Domestic quotations have eased by the equivalent of about EUR 0.5–0.7 per quintal in Chennai, with similar softness mirrored in Delhi and international offers from Burma.
Supply & Demand
Imports remain the dominant supply driver in the current marketing window. India imported roughly 1.051 million tonnes of urad in 2025–26, a sharp 28% increase from about 820,000 tonnes in 2024–25, firmly anchoring the market to overseas availability.
On top of this, the expanded summer crop is now entering late-season harvest. Fresh arrivals have begun at Jabalpur in Madhya Pradesh, where traders report visibly better quality, adding to the supply overhang. Despite the government’s recent Minimum Support Price increase to around EUR 78.1 per 100 kg, official procurement remains marginal, so the bulk of the crop continues to flow into open-market channels.
On the demand side, dal processing mills are buying strictly against confirmed downstream sales rather than building stock, even though this is typically a high-consumption period for urad. Stockists, meanwhile, are attempting to hold material at firmer levels and would prefer a price rebound, but they are meeting little resistance from buyers, who are well covered through imports and spot buying.
Fundamentals & Market Drivers
- Imports in control: Softening Burma CIF offers for FAQ and SQ grades give importers significant leverage in price discovery, capping any attempt by domestic holders to push values higher.
- Expanded summer crop: Increased sown area and improving arrival quality in central India are adding incremental supplies precisely as imports are high, intensifying competition between domestic and imported origins.
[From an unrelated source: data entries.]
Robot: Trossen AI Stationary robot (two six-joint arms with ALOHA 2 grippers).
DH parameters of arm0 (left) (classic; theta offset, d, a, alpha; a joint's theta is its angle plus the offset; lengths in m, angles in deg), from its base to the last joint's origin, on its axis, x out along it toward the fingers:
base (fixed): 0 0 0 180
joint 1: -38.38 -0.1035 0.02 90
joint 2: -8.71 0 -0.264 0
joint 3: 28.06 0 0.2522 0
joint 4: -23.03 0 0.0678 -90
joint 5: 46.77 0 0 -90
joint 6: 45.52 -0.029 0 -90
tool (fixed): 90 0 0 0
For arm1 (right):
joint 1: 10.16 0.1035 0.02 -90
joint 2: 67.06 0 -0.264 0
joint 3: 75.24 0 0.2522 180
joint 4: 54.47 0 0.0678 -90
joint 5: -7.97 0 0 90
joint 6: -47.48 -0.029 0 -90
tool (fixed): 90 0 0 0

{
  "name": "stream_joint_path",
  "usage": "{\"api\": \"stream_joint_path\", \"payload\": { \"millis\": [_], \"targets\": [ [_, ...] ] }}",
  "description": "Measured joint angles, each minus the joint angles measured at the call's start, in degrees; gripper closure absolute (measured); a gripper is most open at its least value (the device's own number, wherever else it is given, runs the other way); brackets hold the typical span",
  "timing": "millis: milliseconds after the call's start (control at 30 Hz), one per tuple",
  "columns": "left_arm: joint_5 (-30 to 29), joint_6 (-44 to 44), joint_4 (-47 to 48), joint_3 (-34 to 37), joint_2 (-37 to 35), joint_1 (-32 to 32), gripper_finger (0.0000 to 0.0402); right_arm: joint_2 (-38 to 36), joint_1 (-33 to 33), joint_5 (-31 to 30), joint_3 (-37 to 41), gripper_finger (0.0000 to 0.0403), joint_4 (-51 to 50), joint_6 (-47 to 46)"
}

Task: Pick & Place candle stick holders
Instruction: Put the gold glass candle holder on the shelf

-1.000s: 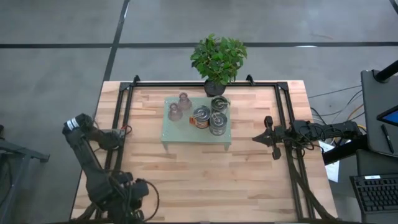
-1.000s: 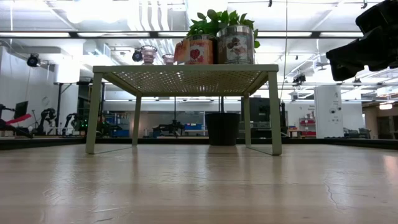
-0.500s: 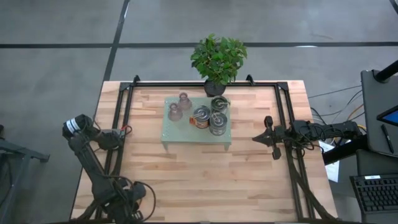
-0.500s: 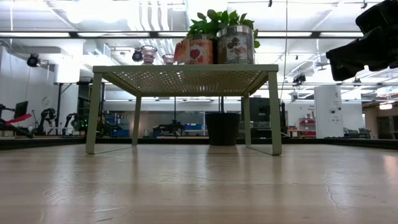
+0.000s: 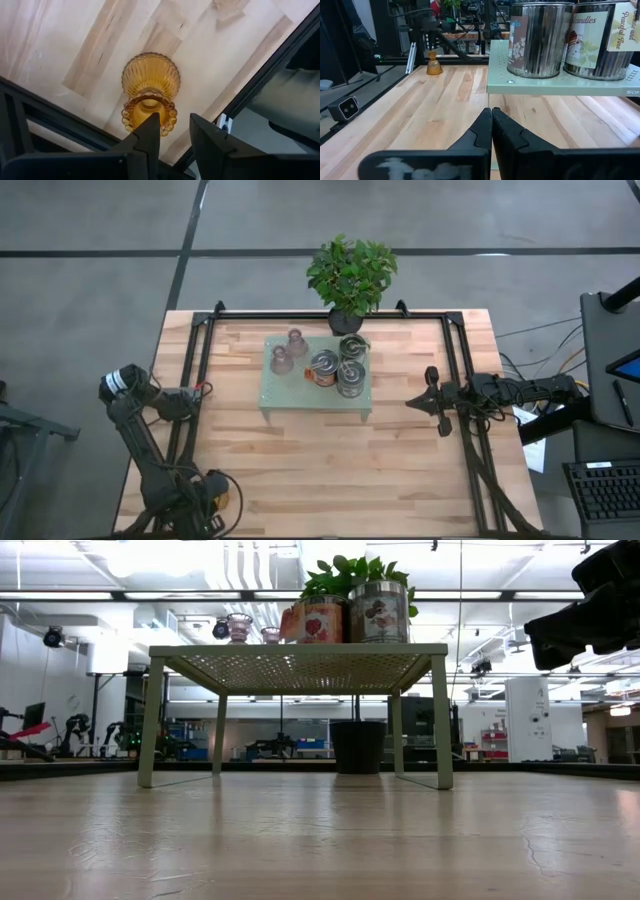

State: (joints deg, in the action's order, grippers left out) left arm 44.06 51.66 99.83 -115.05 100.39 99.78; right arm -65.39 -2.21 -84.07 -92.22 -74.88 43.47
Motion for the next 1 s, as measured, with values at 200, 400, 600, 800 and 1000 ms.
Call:
{"api": "stream_joint_path", "payload": {
  "millis": [200,400,600,800,1000],
  "targets": [
    [-1.4,0.0,-1.4,2.3,0.0,0.1,0.0300,0.0,0.0,0.0,0.0,0.0394,0.0,0.0],
    [-0.7,0.1,-5.3,5.1,0.0,0.1,0.0300,0.0,0.0,0.0,0.0,0.0394,0.0,0.0],
    [-0.3,-0.3,-6.2,6.2,-0.2,0.1,0.0300,0.0,0.0,0.0,0.0,0.0394,0.0,0.0],
    [-0.3,-1.8,-6.1,6.5,-0.2,0.0,0.0315,0.0,0.0,0.0,0.0,0.0394,0.0,0.0],
    [-0.4,-4.4,-5.5,6.6,-0.2,-0.4,0.0367,0.0,0.0,0.0,0.0,0.0394,0.0,0.0]
  ]
}}
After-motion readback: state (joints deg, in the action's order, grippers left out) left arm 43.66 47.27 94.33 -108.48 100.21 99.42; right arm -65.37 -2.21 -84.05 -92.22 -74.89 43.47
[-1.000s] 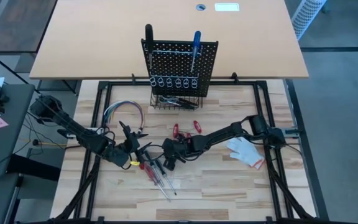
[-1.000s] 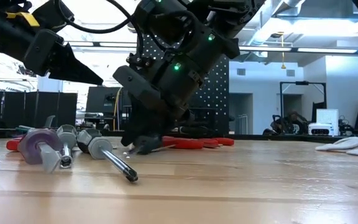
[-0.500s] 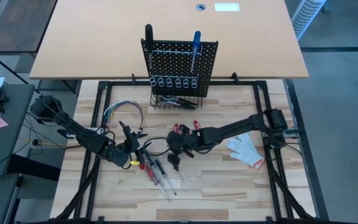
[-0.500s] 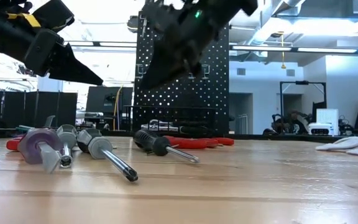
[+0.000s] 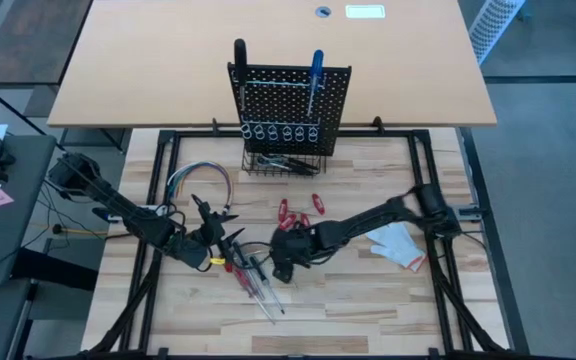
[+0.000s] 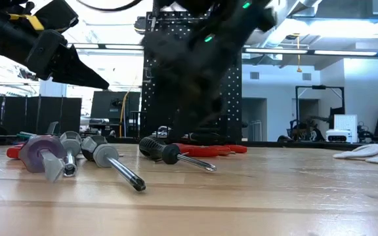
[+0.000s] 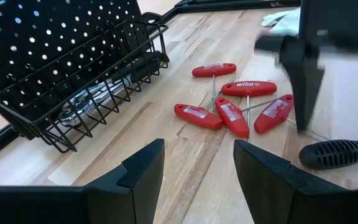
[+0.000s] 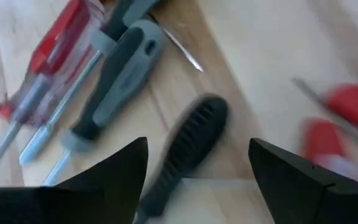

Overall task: Hang tools onto peg board
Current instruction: Hang the black screwdriver on the pegboard

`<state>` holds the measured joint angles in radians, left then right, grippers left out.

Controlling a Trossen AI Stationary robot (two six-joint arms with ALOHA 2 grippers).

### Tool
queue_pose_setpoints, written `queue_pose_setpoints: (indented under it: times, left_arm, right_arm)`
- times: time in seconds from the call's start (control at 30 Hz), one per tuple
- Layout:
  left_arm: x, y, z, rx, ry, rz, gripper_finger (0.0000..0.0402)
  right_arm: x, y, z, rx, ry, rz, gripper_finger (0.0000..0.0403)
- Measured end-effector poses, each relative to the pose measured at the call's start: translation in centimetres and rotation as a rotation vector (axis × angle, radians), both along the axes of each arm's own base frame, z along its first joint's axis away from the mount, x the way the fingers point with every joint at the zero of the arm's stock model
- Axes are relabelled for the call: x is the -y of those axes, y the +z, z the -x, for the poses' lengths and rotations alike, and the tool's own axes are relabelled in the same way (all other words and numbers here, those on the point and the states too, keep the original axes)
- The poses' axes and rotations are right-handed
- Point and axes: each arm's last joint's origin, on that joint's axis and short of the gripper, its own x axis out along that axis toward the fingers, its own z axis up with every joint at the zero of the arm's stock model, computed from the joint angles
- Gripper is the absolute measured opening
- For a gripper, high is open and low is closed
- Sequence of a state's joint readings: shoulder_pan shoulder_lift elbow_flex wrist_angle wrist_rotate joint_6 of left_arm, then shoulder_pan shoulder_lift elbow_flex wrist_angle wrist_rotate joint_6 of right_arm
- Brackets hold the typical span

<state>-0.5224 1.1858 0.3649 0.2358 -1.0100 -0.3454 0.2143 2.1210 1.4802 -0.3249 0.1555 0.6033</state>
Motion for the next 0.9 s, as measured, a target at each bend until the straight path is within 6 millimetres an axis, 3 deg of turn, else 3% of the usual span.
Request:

- Limited policy support: The MSP has been raised only modestly, and actual government procurement is limited, meaning the MSP functions more as a psychological floor than a strong physical buffer.
- Weak mill buying: Hand-to-mouth purchasing by dal mills keeps near-term demand subdued and reinforces a buyer’s market, especially in coastal arrival centers.
Short-Term Outlook
Over the next 2–4 weeks, the black gram market is expected to trade sideways to slightly softer. The key swing factors will be the rate and consistency of summer-crop arrivals and any renewed adjustment in Burma offer levels.
So long as imports remain competitive and domestic arrivals maintain or improve in quality, upward price momentum is likely to be capped. A meaningful recovery would require either a disruption in Burma shipments, a sharp weakening of the local currency versus the dollar, or a noticeable revival in dal consumption and mill stocking behavior.
Trading Outlook
- Importers / Traders: Maintain a cautious, demand-linked import program; current CIF levels remain workable, but avoid over-committing ahead of peak summer-crop arrivals.
- Stockists: Consider lightening high-priced inventory on minor rallies; carry costs and import competition argue against aggressive long exposure in the near term.
- Dal mills: Continue hand-to-mouth coverage, but evaluate slightly longer coverage tenors if Burma offers weaken further or if signs of government procurement emerge.
- European buyers: Expect steady Burma shipments through June and use any dips in Indian sentiment to secure forward coverage rather than waiting for a sharp correction.
3‑Day Directional View (EUR)
- Chennai FAQ/SQ: Mildly softer to stable; bias lower as arrivals and imports stay active.
- Delhi / Mumbai: Largely stable with a soft bias, tracking coastal markets and import parity.
- Kolkata & polished urad (Guntur/Vijayawada): Mostly steady; slight downside risk if broader national sentiment weakens further.